→ **WORK REQUIRED**
Print out the data that follows exactly, character for character, apart from the pictures.

BEGIN PROVIDED MATERIAL

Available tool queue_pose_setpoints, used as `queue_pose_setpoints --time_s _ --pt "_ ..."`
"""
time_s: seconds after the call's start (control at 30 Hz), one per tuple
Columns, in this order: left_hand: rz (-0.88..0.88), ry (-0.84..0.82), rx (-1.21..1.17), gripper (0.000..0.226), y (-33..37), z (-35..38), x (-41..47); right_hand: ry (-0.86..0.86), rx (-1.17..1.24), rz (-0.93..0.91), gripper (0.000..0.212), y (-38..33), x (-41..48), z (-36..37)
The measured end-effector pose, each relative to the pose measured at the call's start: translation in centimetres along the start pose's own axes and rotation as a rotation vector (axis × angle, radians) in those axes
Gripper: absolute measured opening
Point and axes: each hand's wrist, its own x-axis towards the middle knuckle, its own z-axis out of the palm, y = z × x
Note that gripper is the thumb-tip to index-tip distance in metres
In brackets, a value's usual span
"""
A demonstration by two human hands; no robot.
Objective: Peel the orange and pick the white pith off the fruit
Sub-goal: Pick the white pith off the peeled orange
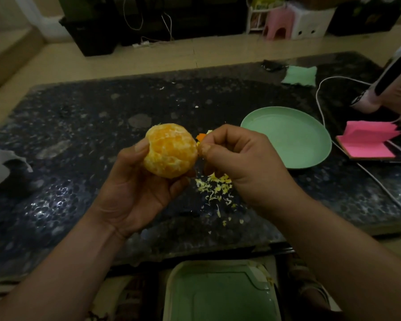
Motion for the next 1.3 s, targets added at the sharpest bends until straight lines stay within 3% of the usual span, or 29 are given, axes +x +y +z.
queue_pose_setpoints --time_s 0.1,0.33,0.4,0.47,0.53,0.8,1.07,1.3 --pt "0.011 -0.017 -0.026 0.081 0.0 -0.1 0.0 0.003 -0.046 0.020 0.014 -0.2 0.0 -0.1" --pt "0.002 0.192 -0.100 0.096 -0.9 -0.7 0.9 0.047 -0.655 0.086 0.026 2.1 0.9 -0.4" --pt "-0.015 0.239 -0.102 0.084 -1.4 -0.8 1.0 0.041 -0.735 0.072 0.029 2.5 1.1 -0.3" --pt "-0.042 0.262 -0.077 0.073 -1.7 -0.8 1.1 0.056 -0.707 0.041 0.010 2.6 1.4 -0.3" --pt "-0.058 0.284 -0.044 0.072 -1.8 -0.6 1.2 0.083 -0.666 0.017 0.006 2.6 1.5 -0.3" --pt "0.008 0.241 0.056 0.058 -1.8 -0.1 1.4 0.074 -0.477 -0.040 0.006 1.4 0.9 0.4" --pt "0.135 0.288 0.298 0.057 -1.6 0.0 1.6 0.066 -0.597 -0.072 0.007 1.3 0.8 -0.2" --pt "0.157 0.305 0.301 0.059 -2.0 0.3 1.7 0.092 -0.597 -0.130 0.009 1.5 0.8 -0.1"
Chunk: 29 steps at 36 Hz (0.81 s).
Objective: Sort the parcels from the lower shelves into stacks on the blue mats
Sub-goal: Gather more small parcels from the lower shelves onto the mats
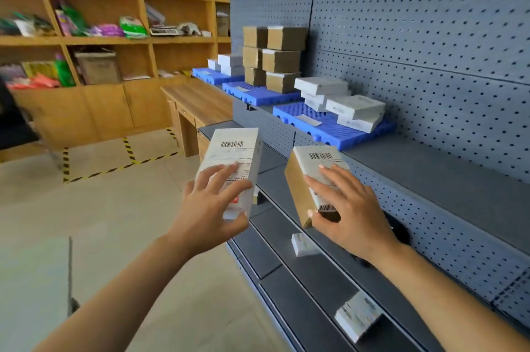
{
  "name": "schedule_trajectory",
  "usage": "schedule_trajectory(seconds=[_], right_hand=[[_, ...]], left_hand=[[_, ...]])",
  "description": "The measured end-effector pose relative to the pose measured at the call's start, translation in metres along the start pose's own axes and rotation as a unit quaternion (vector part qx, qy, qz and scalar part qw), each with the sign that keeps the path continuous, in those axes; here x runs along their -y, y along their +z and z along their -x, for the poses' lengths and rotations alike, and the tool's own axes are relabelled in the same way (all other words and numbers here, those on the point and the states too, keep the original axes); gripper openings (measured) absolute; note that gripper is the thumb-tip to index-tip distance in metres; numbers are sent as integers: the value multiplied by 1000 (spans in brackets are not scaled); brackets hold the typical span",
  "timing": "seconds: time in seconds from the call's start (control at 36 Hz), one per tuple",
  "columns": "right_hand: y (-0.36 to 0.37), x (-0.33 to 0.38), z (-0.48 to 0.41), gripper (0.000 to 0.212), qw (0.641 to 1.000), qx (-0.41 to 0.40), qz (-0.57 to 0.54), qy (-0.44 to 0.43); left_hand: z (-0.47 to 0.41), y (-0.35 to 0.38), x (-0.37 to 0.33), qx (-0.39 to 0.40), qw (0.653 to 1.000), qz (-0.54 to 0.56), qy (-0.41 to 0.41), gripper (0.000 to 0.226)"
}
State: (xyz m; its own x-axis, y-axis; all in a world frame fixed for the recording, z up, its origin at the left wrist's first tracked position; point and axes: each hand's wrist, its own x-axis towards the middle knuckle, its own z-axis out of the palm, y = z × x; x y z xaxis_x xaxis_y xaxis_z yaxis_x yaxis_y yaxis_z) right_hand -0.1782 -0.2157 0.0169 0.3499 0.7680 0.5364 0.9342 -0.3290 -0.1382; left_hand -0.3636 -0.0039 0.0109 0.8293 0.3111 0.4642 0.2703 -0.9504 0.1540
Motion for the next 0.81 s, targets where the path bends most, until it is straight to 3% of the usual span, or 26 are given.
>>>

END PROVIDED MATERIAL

→ **SOLUTION TO THIS EXERCISE**
Available tool queue_pose_setpoints, used as `queue_pose_setpoints --time_s _ --pt "_ ..."`
"""
time_s: seconds after the call's start (control at 30 Hz), one per tuple
Columns, in this order: left_hand: rz (-0.88..0.88), ry (-0.84..0.82), rx (-1.21..1.17), gripper (0.000..0.226), y (-33..37), z (-35..38), x (-41..47); right_hand: ry (-0.86..0.86), rx (-1.17..1.24), rz (-0.93..0.91), gripper (0.000..0.212), y (-38..33), x (-41..48), z (-36..37)
The measured end-effector pose, each relative to the pose measured at the call's start: translation in centimetres along the start pose's own axes and rotation as a rotation vector (axis × angle, radians) in those axes
Gripper: absolute measured opening
Point and axes: each hand's wrist, its own x-axis towards the middle knuckle, its own z-axis out of the palm, y = z × x
Note that gripper is the thumb-tip to index-tip distance in metres
In brackets, a value's usual span
"""
A demonstration by two human hands; no robot.
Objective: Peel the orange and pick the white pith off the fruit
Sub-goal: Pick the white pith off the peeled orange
Motion for the next 1.3 s, targets added at the sharpest bends until straight lines stay within 3% of the usual span, or 29 are given, axes +x +y +z.
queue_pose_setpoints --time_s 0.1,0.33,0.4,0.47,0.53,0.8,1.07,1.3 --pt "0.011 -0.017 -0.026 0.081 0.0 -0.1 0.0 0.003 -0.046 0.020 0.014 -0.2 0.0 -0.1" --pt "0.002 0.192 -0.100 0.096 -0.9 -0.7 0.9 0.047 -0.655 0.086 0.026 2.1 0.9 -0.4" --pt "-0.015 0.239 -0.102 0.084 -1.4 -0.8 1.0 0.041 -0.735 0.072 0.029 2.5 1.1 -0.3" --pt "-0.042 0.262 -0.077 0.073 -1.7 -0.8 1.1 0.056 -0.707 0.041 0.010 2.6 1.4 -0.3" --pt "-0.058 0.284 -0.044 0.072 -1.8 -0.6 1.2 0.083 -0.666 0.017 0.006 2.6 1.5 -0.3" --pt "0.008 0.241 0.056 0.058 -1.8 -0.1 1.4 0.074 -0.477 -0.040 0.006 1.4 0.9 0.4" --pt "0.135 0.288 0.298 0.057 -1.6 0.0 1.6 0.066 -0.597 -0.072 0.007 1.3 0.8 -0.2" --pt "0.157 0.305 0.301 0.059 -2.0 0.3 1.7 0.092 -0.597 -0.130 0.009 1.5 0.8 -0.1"
Chunk: 29 steps at 36 Hz (0.81 s).
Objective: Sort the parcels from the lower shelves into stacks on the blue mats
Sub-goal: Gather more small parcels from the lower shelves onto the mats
{
  "name": "schedule_trajectory",
  "usage": "schedule_trajectory(seconds=[_], right_hand=[[_, ...]], left_hand=[[_, ...]])",
  "description": "The measured end-effector pose relative to the pose measured at the call's start, translation in metres along the start pose's own axes and rotation as a unit quaternion (vector part qx, qy, qz and scalar part qw), each with the sign that keeps the path continuous, in those axes; here x runs along their -y, y along their +z and z along their -x, for the poses' lengths and rotations alike, and the tool's own axes are relabelled in the same way (all other words and numbers here, those on the point and the states too, keep the original axes); gripper openings (measured) absolute; note that gripper is the thumb-tip to index-tip distance in metres; numbers are sent as integers: the value multiplied by 1000 (spans in brackets are not scaled); brackets hold the typical span",
  "timing": "seconds: time in seconds from the call's start (control at 36 Hz), one per tuple",
  "columns": "right_hand: y (-0.36 to 0.37), x (-0.33 to 0.38), z (-0.48 to 0.41), gripper (0.000 to 0.212), qw (0.641 to 1.000), qx (-0.41 to 0.40), qz (-0.57 to 0.54), qy (-0.44 to 0.43); left_hand: z (-0.47 to 0.41), y (-0.35 to 0.38), x (-0.37 to 0.33), qx (-0.39 to 0.40), qw (0.653 to 1.000), qz (-0.54 to 0.56), qy (-0.41 to 0.41), gripper (0.000 to 0.226)"
}
State: (xyz m; its own x-axis, y-axis; all in a world frame fixed for the recording, z up, its origin at the left wrist's first tracked position; point and axes: each hand's wrist, its own x-axis towards the middle knuckle, its own z-axis out of the palm, y = z × x; x y z xaxis_x xaxis_y xaxis_z yaxis_x yaxis_y yaxis_z) right_hand -0.1782 -0.2157 0.0169 0.3499 0.7680 0.5364 0.9342 -0.3290 -0.1382; left_hand -0.3636 -0.0039 0.0109 0.8293 0.3111 0.4642 0.2703 -0.9504 0.1540
Motion for the next 0.81 s, targets where the path bends most, until it is straight to 3% of the usual span, or 26 are given.
>>>

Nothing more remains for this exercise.